(Data records)
===============

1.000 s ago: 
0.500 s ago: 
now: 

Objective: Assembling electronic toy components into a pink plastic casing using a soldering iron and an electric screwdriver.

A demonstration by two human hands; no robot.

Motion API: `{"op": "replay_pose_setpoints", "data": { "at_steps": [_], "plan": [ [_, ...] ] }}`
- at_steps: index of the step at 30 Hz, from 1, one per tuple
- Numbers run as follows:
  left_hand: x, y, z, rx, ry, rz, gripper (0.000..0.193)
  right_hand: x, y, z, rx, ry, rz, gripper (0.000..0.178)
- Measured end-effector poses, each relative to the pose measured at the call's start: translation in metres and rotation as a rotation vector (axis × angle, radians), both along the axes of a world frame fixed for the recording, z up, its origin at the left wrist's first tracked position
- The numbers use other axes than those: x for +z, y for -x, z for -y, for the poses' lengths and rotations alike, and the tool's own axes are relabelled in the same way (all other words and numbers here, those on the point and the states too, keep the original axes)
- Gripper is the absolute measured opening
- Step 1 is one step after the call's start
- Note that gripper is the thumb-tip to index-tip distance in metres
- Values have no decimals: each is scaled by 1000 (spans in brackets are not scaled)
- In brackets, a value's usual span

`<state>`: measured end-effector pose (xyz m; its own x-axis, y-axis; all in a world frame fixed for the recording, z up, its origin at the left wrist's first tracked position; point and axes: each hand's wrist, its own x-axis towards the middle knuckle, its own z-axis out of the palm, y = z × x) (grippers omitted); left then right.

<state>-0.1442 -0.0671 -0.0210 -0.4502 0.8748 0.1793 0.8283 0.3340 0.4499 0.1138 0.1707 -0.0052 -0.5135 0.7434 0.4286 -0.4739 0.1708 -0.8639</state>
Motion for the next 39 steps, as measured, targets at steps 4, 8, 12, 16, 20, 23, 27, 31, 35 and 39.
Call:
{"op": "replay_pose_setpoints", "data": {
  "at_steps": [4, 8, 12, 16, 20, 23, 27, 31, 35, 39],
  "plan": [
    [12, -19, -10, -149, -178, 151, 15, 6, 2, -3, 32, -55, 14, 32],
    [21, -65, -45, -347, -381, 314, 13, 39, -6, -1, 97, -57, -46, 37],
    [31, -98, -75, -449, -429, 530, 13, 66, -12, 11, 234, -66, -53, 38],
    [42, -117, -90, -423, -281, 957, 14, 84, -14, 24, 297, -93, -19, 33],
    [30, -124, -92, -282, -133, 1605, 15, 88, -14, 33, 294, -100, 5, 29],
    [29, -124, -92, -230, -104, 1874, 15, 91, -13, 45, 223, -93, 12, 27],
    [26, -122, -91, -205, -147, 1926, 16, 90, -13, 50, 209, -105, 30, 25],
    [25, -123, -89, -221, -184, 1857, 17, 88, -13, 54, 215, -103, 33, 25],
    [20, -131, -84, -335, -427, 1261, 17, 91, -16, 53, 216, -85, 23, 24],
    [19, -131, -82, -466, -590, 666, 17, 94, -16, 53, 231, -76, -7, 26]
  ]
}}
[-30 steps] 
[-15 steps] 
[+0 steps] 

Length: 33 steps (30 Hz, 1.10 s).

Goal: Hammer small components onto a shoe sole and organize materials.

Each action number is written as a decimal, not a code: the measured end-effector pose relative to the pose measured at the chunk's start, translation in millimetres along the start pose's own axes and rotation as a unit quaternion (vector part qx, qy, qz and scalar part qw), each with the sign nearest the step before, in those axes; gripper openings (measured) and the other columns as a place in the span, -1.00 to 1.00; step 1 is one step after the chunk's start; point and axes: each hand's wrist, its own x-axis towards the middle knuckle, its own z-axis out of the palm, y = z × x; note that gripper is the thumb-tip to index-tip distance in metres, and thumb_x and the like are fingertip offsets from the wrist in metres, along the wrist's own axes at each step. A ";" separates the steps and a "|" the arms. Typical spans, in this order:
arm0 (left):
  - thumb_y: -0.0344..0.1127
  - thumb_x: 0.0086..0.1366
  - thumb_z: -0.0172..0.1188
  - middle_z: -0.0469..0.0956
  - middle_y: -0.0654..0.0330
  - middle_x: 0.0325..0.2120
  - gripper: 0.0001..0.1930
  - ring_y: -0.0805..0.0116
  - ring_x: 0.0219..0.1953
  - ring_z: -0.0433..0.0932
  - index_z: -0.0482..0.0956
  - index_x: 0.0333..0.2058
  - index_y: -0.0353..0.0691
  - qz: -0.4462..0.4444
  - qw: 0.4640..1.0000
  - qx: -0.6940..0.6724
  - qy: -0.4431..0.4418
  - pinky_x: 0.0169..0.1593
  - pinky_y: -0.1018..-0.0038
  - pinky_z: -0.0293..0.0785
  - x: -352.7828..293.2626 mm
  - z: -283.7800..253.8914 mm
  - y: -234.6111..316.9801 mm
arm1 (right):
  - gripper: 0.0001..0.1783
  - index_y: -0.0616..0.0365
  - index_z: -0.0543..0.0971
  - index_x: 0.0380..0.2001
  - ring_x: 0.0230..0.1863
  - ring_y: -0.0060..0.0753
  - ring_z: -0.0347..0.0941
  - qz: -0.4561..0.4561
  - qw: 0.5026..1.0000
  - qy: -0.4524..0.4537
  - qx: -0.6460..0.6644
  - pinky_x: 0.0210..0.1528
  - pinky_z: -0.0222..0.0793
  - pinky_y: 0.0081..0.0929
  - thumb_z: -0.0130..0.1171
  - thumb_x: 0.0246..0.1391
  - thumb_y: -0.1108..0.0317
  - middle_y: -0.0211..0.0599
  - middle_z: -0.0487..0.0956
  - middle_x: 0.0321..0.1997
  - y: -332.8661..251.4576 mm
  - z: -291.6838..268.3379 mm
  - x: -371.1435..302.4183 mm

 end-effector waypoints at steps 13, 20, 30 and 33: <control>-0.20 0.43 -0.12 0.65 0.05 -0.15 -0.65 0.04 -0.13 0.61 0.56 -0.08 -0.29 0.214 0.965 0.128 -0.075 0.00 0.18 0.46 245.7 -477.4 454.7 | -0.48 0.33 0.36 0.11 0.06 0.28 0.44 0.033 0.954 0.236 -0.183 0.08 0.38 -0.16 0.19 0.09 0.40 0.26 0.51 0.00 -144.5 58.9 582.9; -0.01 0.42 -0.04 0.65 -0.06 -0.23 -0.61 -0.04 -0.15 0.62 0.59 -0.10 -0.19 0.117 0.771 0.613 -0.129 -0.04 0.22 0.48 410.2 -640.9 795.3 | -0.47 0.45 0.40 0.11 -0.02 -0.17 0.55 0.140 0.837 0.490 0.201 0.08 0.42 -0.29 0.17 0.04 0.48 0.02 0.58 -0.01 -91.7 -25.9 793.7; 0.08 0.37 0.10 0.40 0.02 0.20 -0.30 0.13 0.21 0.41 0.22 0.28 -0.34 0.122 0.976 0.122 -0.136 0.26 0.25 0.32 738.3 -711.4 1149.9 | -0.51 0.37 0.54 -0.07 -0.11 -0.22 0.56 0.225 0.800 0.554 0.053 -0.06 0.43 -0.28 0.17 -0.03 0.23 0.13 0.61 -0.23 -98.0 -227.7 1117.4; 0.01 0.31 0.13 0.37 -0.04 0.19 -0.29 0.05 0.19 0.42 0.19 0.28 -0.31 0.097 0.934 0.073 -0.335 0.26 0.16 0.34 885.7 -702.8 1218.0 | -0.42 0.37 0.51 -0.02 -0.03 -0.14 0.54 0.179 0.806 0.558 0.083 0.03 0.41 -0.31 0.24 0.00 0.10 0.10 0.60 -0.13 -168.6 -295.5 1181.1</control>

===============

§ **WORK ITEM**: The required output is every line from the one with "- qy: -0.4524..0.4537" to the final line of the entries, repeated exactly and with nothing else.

§ **YOUR RESPONSE**:
  - qy: -0.4524..0.4537
  - qx: -0.6460..0.6644
  - pinky_x: 0.0210..0.1528
  - pinky_z: -0.0222..0.0793
  - pinky_y: 0.0081..0.0929
  - thumb_z: -0.0130..0.1171
  - thumb_x: 0.0246..0.1391
  - thumb_y: -0.1108..0.0317
  - middle_y: -0.0211..0.0599
  - middle_z: -0.0487..0.0956
  - middle_x: 0.0321..0.1997
  - y: -332.8661..251.4576 mm
  - z: -291.6838..268.3379 mm
  - x: -371.1435..302.4183 mm

 end-effector waypoints at steps 13, 20, 30 and 33: <control>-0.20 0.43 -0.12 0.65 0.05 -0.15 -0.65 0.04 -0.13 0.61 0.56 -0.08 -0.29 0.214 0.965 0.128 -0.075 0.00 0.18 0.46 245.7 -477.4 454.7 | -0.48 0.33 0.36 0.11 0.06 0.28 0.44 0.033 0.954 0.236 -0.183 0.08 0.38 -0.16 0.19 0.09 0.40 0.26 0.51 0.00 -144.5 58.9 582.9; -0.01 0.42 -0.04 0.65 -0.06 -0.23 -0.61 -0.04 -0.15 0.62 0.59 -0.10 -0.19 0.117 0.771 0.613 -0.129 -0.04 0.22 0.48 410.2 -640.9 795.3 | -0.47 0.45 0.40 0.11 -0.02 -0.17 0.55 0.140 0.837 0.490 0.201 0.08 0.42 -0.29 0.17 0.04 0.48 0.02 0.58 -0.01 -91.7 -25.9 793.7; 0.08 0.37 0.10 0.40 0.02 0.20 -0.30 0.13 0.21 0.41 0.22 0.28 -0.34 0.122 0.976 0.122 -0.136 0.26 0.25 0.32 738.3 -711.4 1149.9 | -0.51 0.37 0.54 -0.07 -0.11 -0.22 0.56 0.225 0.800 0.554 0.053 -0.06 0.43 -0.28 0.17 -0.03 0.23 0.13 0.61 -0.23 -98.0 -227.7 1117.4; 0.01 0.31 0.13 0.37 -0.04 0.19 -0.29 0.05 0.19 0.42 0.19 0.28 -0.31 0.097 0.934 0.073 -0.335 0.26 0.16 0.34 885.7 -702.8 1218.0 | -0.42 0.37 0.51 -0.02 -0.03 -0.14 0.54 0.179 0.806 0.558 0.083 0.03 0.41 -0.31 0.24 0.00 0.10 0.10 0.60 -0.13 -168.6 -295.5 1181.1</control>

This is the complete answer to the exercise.